▶ [Problem requirements]
From the first line to the last, repeat the data below exactly.

▶ [Data shown]
┌──
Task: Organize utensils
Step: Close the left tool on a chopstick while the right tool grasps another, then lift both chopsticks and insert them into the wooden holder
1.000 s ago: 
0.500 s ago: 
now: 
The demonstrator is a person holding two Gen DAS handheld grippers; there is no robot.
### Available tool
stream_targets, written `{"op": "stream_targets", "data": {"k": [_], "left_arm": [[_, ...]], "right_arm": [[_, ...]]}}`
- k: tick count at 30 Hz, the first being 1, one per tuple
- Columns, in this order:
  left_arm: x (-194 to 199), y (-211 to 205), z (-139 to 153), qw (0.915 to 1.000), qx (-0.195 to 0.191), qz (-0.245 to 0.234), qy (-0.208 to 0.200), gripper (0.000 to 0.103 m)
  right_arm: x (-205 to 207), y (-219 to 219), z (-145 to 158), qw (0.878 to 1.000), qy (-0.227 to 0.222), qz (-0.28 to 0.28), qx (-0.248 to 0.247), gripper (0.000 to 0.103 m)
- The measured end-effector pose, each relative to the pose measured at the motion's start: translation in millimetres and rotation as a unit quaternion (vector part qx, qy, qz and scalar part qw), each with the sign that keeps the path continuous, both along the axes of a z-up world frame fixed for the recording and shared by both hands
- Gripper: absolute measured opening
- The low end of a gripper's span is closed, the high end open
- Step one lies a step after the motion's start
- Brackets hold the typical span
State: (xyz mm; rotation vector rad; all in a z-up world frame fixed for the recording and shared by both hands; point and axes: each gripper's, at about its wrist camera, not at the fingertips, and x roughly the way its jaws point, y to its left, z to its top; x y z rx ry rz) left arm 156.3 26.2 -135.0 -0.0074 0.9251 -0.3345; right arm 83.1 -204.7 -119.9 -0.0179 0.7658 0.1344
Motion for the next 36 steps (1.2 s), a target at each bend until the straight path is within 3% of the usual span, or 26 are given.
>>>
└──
▶ [Exercise output]
Task: Organize utensils
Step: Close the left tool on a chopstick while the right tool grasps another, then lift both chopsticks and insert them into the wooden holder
1.000 s ago: 
0.500 s ago: 
now: 
The demonstrator is a person holding two Gen DAS handheld grippers; there is no robot.
### Available tool
stream_targets, written `{"op": "stream_targets", "data": {"k": [_], "left_arm": [[_, ...]], "right_arm": [[_, ...]]}}`
- k: tick count at 30 Hz, the first being 1, one per tuple
- Columns, in this order:
  left_arm: x (-194 to 199), y (-211 to 205), z (-139 to 153), qw (0.915 to 1.000), qx (-0.195 to 0.191), qz (-0.245 to 0.234), qy (-0.208 to 0.200), gripper (0.000 to 0.103 m)
  right_arm: x (-205 to 207), y (-219 to 219), z (-145 to 158), qw (0.878 to 1.000), qy (-0.227 to 0.222), qz (-0.28 to 0.28), qx (-0.248 to 0.247), gripper (0.000 to 0.103 m)
- The measured end-effector pose, each relative to the pose measured at the motion's start: translation in millimetres and rotation as a unit quaternion (vector part qx, qy, qz and scalar part qw), each with the sign that keeps the path continuous, both along the axes of a z-up world frame fixed for the recording and shared by both hands
- Gripper: absolute measured opening
- The low end of a gripper's span is closed, the high end open
- Step one lies a step after the motion's start
- Brackets hold the typical span
State: (xyz mm; rotation vector rad; all in a z-up world frame fixed for the recording and shared by both hands; point and axes: each gripper's, at about its wrist camera, not at the fingertips, and x roughly the way its jaws point, y to its left, z to its top; x y z rx ry rz) left arm 156.3 26.2 -135.0 -0.0074 0.9251 -0.3345; right arm 83.1 -204.7 -119.9 -0.0179 0.7658 0.1344
Motion for the next 36 steps (1.2 s), a target at each bend until the straight path is within 3% of the usual span, or 26 are given.
>>>

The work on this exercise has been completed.